The bulletproof fabric is both lightweight and strong Jin Zhang Group, Peking University
A new material is so strong that just a 1.8-millimetre-thick sheet of it could stop a bullet, making it far stronger than Kevlar and possibly the strongest fabric ever made.
Bulletproof vests work by spreading the energy of a projectile through a network of connected fibres. In the case of Kevlar, these fibres are made from aramids, a group of polymer chain chemicals known for having extreme strength. However, under extreme stress, these polymer chains can slip, limiting the protection they offer.
For the past six years, at Peking University, China, and his colleagues have been trying to develop even stronger materials than Kevlar or Dyneema, which is a different kind of polyethylene fibre and often cited as the world’s strongest fabric.
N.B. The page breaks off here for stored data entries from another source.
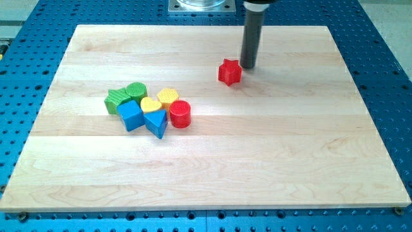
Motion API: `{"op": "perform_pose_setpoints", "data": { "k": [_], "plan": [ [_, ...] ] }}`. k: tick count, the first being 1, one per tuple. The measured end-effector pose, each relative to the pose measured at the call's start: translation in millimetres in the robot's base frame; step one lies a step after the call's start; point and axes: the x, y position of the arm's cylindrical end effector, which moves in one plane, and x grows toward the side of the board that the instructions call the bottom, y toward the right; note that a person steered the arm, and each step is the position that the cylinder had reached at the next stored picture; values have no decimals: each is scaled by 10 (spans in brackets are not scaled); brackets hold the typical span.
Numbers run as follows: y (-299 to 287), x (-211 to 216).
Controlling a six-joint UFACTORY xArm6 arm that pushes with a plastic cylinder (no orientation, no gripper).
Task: Push the red star into the green circle
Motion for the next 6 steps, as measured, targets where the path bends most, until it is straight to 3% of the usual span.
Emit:
{"op": "perform_pose_setpoints", "data": {
  "k": [1, 3, 6],
  "plan": [
    [-380, 328],
    [-1090, 384],
    [-1501, 552]
  ]
}}
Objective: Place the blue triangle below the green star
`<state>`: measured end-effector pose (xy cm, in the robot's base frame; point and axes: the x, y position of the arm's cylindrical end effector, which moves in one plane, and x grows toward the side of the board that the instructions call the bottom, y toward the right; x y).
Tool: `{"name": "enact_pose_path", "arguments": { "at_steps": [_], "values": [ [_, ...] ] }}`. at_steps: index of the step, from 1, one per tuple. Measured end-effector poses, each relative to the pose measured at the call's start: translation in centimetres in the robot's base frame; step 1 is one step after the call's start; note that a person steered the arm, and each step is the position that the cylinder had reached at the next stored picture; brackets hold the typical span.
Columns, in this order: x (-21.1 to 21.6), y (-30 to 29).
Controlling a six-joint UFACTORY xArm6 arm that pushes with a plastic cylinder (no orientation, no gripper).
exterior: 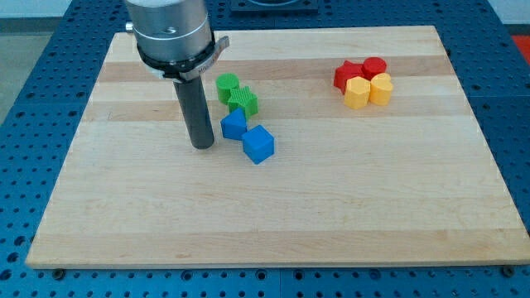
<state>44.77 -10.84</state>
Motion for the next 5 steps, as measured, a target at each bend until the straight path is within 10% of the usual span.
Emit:
{"name": "enact_pose_path", "arguments": {
  "at_steps": [5],
  "values": [
    [-1.66,-0.06]
  ]
}}
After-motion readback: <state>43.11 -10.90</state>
“Ultra-high dynamic strength and toughness are crucial for fibrous materials in impact-protective applications,” Zhang says. “These include bullet-proofing armours, vehicles, and aircraft.”
Now his team has worked out a method of aligning carbon nanotubes with aramid polymer chains to prevent the molecules from slipping. “Our new fibre significantly surpasses all reported macroscopic high-performance polymer fibres,” says Zhang. “Our fabric outperforms Kevlar entirely.”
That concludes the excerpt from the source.